### What is needed
Which lines run from the one containing "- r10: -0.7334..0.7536" to the end of the listing below? Write them out exactly, both ends included, with nothing else.

___ Data segment ___

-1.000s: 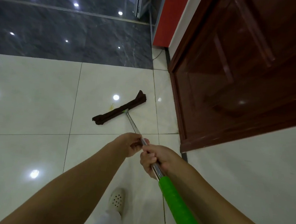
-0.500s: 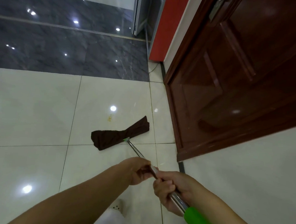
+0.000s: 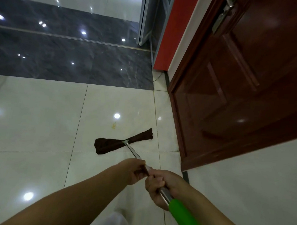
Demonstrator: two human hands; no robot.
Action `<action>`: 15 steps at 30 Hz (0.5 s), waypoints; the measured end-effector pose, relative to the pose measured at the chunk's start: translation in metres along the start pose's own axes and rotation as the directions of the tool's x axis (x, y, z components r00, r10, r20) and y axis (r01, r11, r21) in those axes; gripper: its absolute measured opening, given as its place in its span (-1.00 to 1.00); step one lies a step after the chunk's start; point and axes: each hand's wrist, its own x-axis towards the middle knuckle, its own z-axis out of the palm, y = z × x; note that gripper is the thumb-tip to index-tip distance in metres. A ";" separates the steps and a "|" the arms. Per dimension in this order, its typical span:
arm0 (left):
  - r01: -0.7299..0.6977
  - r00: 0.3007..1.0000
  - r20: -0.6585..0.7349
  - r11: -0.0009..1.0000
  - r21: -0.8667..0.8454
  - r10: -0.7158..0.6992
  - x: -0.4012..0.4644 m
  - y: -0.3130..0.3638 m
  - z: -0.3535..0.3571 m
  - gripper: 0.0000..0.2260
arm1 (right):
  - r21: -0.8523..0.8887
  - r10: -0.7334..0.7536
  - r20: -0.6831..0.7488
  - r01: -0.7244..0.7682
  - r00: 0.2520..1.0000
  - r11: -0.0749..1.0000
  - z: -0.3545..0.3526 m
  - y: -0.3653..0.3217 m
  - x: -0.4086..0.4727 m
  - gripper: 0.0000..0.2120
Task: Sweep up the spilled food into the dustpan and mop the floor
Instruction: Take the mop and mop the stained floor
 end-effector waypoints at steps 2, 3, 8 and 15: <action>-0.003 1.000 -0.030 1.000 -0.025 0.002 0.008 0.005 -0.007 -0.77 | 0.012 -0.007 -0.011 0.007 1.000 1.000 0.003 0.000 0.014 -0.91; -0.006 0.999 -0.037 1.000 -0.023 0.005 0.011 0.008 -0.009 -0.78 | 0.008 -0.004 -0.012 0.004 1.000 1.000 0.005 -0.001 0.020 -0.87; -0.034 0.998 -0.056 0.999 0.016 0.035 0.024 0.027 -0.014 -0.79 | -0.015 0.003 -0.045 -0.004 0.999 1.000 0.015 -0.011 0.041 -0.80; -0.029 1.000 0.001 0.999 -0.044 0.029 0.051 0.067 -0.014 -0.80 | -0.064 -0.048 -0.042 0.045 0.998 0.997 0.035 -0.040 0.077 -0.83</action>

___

### Solved problem
  - r10: -0.7334..0.7536
  - r20: -0.6831..0.7488
  - r01: -0.7244..0.7682
  - r00: 0.2520..1.0000
  - r11: -0.0749..1.0000
  - z: -0.3545..0.3526 m
  - y: -0.3653..0.3217 m
  - x: -0.4086..0.4727 m
  - gripper: 0.0000..0.2120
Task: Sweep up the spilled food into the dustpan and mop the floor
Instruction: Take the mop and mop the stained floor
 end-effector waypoints at steps 2, 3, 8 and 15: <action>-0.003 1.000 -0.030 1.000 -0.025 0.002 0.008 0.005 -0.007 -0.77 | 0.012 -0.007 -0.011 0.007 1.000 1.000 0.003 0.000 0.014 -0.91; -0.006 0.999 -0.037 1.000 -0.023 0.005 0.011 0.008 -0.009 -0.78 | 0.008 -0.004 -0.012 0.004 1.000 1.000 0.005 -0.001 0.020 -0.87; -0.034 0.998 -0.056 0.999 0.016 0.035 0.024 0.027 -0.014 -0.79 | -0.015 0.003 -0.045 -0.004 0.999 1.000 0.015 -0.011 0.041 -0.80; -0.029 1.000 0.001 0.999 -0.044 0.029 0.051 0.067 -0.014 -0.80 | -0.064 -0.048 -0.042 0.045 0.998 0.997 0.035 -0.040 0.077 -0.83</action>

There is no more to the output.